* _HOW TO COMPLETE THIS TASK_: Out of the material that follows, write out exactly the lines from the line with "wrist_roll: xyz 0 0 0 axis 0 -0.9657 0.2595" to the line with "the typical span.", both ends included, and no others.

* _DATA FOR THIS TASK_:
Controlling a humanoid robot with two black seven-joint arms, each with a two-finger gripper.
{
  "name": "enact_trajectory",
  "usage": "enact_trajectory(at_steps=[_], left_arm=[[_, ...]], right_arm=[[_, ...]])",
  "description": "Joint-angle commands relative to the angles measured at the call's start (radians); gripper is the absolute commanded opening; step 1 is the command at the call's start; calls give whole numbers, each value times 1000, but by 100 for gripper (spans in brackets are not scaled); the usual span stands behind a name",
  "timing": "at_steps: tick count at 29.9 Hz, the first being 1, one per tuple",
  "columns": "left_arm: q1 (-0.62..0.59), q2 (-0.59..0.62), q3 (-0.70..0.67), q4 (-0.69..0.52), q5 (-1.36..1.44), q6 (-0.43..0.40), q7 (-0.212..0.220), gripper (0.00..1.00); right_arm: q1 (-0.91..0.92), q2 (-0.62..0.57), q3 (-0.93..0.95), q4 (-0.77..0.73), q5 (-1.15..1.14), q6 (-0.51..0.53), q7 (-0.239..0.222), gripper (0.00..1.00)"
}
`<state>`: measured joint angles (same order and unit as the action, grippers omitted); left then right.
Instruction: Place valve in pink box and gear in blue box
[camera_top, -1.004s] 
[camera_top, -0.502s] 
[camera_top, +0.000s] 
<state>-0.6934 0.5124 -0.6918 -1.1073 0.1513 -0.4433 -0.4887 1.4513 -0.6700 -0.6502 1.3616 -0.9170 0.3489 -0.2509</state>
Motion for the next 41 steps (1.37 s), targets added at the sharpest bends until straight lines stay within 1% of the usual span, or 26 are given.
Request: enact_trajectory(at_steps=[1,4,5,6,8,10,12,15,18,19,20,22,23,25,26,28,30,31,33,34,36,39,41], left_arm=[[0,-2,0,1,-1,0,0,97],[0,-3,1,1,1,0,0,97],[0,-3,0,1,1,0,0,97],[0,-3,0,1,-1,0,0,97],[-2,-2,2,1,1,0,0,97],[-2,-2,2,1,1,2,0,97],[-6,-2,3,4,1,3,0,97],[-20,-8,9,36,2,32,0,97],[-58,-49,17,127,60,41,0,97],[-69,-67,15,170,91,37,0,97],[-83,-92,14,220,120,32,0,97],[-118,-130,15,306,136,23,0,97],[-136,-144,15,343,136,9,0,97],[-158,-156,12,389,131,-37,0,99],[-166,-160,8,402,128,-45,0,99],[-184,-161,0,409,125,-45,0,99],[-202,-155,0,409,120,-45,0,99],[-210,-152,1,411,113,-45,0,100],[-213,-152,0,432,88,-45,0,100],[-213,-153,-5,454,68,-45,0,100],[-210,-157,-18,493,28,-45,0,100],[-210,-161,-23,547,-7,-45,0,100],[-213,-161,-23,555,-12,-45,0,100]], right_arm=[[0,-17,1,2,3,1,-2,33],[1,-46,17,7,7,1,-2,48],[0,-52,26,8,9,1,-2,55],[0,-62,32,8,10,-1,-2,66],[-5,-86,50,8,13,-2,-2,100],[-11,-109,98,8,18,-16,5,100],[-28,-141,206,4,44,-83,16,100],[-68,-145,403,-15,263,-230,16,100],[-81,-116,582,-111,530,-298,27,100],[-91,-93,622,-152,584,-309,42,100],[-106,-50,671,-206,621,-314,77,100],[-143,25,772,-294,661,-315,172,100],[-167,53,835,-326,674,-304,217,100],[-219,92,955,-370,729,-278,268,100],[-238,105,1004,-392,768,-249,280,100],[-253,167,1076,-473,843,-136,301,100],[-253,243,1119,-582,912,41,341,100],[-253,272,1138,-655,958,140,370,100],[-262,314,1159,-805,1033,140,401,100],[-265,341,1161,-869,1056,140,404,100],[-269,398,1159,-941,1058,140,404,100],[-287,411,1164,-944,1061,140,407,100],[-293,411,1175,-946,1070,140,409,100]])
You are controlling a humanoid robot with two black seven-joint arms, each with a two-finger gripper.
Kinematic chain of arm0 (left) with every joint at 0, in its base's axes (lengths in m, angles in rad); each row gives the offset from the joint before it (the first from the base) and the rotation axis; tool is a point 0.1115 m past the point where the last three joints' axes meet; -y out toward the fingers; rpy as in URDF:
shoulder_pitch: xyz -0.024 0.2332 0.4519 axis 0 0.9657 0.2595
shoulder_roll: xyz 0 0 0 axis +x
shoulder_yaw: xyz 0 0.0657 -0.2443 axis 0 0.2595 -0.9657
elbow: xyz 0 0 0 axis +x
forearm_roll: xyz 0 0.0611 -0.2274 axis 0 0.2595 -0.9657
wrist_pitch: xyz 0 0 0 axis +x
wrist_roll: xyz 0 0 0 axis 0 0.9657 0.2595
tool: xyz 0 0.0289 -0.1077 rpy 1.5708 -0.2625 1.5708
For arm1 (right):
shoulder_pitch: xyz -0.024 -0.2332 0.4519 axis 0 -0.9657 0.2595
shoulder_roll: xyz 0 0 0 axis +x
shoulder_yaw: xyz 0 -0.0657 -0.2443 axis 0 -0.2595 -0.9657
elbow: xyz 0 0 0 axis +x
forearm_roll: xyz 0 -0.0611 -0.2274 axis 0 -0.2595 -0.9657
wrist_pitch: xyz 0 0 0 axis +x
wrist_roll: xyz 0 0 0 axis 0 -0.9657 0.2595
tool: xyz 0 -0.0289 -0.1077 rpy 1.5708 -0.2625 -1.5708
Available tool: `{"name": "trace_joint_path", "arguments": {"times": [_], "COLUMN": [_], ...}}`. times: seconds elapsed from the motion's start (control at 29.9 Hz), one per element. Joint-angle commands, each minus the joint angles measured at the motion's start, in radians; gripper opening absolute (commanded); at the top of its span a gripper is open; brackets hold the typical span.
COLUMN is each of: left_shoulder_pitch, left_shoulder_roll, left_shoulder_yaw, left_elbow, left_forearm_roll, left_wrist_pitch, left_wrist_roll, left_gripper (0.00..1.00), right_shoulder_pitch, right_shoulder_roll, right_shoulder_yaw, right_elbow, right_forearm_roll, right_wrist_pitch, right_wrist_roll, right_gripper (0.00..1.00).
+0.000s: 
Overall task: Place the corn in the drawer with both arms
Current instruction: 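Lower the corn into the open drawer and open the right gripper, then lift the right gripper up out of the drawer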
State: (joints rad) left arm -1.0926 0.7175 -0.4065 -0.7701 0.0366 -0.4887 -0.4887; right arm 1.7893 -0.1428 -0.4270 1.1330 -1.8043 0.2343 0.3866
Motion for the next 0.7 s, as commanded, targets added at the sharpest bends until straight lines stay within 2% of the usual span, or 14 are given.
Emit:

* _PROBLEM SOLUTION_:
wrist_roll: xyz 0 0 0 axis 0 -0.9657 0.2595
tool: xyz 0 -0.0289 -0.1077 rpy 1.5708 -0.2625 -1.5708
Available tool: `{"name": "trace_joint_path", "arguments": {"times": [_], "COLUMN": [_], ...}}`. times: seconds elapsed from the motion's start (control at 29.9 Hz), one per element. Joint-angle commands, each minus the joint angles measured at the motion's start, in radians; gripper opening absolute (commanded); at the top of its span a gripper is open; brackets hold the typical span.

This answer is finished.